### [Given data]

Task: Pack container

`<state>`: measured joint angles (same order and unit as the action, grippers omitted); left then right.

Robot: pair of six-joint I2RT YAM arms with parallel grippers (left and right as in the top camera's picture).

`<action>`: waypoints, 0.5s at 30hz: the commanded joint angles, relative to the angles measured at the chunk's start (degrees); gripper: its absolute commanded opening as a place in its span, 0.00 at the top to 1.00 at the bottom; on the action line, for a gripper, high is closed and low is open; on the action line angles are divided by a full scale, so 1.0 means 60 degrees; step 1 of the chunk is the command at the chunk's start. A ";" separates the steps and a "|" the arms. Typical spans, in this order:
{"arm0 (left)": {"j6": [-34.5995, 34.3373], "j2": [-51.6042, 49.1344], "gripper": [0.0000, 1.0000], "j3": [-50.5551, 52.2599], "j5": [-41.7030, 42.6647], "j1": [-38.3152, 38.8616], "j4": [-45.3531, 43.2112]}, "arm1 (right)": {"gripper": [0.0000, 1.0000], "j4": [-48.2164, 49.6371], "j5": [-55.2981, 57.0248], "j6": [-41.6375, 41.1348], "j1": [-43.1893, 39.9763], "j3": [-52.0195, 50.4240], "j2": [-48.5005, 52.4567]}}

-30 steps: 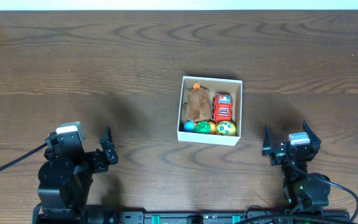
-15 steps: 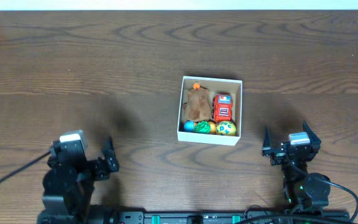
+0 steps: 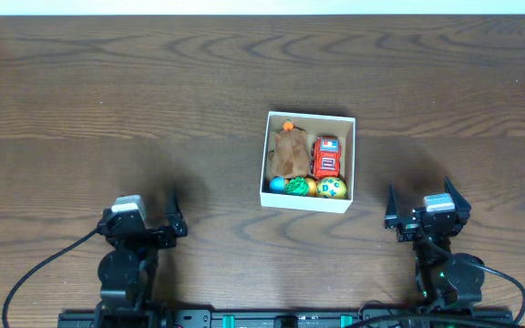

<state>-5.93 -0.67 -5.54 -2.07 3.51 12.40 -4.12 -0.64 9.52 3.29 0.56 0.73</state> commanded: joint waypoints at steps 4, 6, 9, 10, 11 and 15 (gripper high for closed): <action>0.1071 0.0095 0.02 0.0885 -0.0029 -0.0040 -0.1774 | 0.01 -0.0015 0.0011 0.0066 -0.0047 -0.0040 -0.0069; 0.1260 0.0095 0.02 0.0885 -0.0055 -0.0040 -0.1632 | 0.01 -0.0015 0.0011 0.0066 -0.0047 -0.0040 -0.0069; 0.1406 0.0095 0.02 0.0885 -0.0015 -0.0036 -0.1577 | 0.01 -0.0015 0.0011 0.0066 -0.0047 -0.0040 -0.0069; 0.1377 0.0095 0.02 0.0885 0.0025 -0.0036 -0.1515 | 0.01 -0.0015 0.0011 0.0066 -0.0047 -0.0040 -0.0069; 0.1381 0.0095 0.02 0.0885 0.0022 -0.0040 -0.1417 | 0.01 -0.0015 0.0011 0.0066 -0.0044 -0.0040 -0.0069; 0.1381 0.0055 0.02 0.0885 0.0022 -0.0036 -0.1402 | 0.01 -0.0015 0.0011 0.0066 -0.0047 -0.0040 -0.0069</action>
<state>1.17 -0.54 -1.63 -1.74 3.51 2.11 -4.10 -0.64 9.52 3.29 0.56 0.71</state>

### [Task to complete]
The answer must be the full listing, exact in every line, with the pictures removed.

### [Answer]
Task: Pack container

`<state>`: measured joint angles (same order and unit as the action, grippers omitted); left then right.

Robot: pair of six-joint I2RT YAM arms with parallel grippers (left and right as in the top camera's picture).

`<action>`: waypoints, 0.5s at 30hz: the commanded joint angles, relative to the angles measured at the chunk's start (degrees); gripper: its absolute commanded opening as a place in its span, 0.00 at the top to 1.00 at the bottom; on the action line, for a gripper, high is closed and low is open; on the action line angles are divided by a full scale, so 1.0 means 60 degrees; step 1 of the chunk is the command at the chunk's start. A ";" separates the steps and a "|" the arms. Typical spans, in this order:
{"arm0 (left)": {"j6": [-34.5995, 34.3373], "j2": [-51.6042, 49.1344], "gripper": [0.0000, 1.0000], "j3": [-50.5551, 52.2599], "j5": [-41.7030, 42.6647], "j1": [-38.3152, 38.8616], "j4": [-45.3531, 43.2112]}, "arm1 (right)": {"gripper": [0.0000, 1.0000], "j4": [-48.2164, 49.6371], "j5": [-55.2981, 57.0248], "j6": [-41.6375, 41.1348], "j1": [-43.1893, 39.9763], "j3": [-52.0195, 50.4240], "j2": [-48.5005, 52.4567]}}

-30 steps: 
-15 steps: 
+0 steps: 

<state>-5.93 -0.67 -5.54 -2.07 3.51 12.40 -4.12 -0.64 9.52 3.29 0.56 0.73</state> commanded: joint waypoints at steps 4, 6, 9, 10, 11 and 15 (gripper high for closed): <action>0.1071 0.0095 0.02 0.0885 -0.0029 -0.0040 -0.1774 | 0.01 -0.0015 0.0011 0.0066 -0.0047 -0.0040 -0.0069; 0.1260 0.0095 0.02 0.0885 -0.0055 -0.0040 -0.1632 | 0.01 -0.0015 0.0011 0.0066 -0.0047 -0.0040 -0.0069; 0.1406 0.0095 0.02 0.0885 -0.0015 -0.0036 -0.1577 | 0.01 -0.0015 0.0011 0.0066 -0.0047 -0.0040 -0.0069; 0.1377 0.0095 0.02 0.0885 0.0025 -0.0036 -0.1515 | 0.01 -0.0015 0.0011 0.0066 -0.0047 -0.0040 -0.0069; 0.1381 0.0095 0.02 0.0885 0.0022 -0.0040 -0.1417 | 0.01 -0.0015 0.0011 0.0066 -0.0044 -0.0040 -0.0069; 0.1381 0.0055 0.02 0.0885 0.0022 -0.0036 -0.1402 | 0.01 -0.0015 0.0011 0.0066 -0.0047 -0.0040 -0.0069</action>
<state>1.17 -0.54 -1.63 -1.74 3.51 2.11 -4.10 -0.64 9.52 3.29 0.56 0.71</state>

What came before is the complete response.